Abstract 2097: Gemini vitamin D analogs inhibit estrogen receptor positive and estrogen receptor negative mammary tumorigenesis without hypercalcemic toxicity

Abstract Numerous preclinical, epidemiological and clinical studies with vitamin D and analogs have suggested the benefits of vitamin D and analogs for prevention and treatment of cancer. However, the hypercalcemic effects have limited the use of 1α,25(OH)2D3, the hormonally active form of vitamin D, and many of its classical synthetic analogs as potent agents for cancer prevention and treatment. To identify vitamin D analogs with better efficacy and low toxicity, we have tested more than 60 novel Gemini vitamin D analogs, which have a unique structure of two six-carbon chains with a C-20-normal and a C-20-epi side chain. Our initial studies found that some Gemini analogs are many-fold more active than 1α,25(OH)2D3 in growth inhibition assay. We further examined the inhibitory effect of selected Gemini vitamin D analogs against mammary carcinogenesis in vivo by using N-methyl-N-nitrosourea (NMU)-induced mammary tumor model which is ER-positive.
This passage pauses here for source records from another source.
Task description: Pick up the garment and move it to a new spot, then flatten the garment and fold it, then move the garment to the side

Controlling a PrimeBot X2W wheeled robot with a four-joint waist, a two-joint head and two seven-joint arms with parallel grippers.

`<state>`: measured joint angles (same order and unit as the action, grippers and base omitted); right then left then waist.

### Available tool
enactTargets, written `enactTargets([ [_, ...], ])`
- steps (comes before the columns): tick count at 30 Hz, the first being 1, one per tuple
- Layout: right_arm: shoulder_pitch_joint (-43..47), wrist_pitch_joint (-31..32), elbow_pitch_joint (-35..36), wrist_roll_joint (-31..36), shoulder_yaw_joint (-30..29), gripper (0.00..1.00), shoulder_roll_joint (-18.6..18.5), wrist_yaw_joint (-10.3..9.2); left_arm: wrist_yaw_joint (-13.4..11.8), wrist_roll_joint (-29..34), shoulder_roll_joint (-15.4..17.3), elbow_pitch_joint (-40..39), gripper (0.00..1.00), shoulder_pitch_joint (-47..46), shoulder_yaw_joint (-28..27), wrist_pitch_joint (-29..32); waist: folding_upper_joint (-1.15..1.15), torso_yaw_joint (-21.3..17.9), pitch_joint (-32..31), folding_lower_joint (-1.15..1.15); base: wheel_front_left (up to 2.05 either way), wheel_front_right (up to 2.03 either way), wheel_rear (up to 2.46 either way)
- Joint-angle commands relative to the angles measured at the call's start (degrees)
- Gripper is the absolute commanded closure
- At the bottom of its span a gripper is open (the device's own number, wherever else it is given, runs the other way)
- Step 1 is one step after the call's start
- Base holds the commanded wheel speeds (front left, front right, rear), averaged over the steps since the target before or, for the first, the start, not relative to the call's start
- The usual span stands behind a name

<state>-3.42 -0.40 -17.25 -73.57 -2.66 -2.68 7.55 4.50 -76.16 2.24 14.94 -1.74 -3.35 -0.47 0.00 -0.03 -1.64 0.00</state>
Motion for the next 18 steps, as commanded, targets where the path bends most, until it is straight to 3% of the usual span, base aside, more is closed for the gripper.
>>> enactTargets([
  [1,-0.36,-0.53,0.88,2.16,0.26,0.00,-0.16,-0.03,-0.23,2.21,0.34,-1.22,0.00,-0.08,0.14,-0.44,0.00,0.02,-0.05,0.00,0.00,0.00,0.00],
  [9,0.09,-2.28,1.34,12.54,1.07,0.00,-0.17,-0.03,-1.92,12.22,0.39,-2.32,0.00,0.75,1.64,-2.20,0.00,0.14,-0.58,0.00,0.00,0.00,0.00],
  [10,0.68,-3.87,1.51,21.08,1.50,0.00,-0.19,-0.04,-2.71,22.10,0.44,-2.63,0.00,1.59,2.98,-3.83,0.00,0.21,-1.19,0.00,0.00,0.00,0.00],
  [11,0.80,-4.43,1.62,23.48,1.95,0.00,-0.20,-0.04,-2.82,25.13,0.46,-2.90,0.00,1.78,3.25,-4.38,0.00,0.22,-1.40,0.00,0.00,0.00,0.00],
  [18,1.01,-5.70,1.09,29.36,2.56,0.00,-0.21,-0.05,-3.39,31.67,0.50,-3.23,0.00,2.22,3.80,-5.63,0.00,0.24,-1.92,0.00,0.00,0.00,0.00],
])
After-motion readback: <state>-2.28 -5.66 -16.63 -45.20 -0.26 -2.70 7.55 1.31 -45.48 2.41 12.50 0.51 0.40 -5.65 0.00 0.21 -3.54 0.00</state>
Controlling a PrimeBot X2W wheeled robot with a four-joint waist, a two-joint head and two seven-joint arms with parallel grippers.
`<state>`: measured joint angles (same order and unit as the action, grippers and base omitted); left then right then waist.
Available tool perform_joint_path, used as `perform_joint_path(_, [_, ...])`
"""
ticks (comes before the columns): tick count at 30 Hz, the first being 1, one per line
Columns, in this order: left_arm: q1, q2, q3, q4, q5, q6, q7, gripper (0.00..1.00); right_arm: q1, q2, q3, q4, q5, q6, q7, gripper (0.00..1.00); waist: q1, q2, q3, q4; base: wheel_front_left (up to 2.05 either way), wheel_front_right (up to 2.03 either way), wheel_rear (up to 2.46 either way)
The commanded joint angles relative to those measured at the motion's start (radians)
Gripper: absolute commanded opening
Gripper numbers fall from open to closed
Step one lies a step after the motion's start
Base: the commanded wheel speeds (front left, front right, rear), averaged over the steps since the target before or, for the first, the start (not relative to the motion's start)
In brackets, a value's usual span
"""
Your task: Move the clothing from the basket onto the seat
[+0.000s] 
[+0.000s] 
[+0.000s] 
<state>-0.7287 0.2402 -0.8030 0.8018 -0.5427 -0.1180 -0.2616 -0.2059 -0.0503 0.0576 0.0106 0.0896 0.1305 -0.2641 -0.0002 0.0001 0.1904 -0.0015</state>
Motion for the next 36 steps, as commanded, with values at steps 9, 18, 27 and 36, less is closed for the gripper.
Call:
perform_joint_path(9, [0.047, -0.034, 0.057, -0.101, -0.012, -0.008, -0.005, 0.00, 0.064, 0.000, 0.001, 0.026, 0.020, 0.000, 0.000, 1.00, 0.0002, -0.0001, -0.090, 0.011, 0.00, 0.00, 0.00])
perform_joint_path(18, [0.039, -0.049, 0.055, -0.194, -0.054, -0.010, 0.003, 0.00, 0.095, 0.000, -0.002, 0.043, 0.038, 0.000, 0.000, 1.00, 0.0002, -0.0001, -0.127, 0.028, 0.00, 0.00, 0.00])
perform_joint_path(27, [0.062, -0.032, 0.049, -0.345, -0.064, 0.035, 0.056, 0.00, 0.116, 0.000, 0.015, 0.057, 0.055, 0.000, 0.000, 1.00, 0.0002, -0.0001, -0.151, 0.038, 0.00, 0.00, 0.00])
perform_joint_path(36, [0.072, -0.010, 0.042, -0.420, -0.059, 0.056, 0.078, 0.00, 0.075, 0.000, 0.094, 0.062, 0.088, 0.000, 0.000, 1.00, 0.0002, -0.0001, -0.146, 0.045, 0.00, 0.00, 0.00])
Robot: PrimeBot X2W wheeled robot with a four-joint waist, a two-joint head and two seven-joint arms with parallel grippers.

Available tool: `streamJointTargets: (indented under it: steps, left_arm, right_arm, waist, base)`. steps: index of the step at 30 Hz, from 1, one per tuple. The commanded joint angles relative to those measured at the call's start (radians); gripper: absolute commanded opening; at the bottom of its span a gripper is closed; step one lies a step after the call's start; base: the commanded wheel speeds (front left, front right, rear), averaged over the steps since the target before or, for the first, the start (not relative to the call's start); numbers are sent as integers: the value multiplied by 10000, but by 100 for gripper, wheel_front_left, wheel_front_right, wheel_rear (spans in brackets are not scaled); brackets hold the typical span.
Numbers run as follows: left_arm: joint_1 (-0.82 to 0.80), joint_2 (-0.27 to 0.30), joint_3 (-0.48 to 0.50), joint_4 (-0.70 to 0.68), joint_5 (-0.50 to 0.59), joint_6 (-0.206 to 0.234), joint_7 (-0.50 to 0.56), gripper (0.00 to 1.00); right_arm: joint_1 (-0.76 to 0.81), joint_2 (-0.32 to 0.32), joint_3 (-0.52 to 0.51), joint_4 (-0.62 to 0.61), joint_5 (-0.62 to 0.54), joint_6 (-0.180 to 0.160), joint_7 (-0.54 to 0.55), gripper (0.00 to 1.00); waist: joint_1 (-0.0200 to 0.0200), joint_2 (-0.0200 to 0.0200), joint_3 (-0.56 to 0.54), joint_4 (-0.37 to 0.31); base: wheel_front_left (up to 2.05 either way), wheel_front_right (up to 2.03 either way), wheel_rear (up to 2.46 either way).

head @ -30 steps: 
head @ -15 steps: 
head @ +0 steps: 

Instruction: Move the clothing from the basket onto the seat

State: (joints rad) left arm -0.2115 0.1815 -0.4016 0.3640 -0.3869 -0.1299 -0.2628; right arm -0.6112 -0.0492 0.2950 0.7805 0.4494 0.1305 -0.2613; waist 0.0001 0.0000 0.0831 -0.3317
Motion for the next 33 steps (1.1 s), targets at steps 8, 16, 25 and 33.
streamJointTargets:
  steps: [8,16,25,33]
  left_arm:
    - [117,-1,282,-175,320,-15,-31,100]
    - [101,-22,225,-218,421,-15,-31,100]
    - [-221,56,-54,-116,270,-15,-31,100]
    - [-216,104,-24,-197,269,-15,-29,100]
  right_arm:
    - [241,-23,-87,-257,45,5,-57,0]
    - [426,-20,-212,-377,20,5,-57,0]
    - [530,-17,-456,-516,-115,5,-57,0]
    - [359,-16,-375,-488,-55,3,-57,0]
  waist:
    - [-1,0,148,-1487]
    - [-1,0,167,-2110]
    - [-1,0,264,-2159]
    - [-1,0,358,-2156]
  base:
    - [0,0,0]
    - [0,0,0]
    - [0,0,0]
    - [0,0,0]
Among Gemini vitamin D analogs we tested, Gemini 0072 and Gemini 0097 treated groups showed approximately 60% suppressive activity in NMU-induced mammary tumor growth compared to the control group. In a dose dependent experiment, Gemini 0097 significantly reduced the average tumor burden per rat without affecting the body weight. At all doses tested, Gemini 0097 did not exert any calcemic toxicity. In addition, we determined the inhibitory effect of Gemini 0097 in MCF10DCIS xenograft model of ER-negative mammary tumors. Gemini 0097 significantly inhibited MCF10DCIS xenograft tumor growth without calcemic toxicity. We analyzed the tumor samples and found that the inhibitory effect of Gemini 0097 in vivo was through (a) increasing cyclin dependent kinase inhibitor, p21 and (b) inducing insulin-like growth factor binding protein 3 (IGFBP3) in both ER-positive and ER-negative mammary tumors. Our results suggest that Gemini vitamin D analogs may be potent agents for the prevention and treatment of both ER positive and ER negative breast cancer without calcemic toxicity.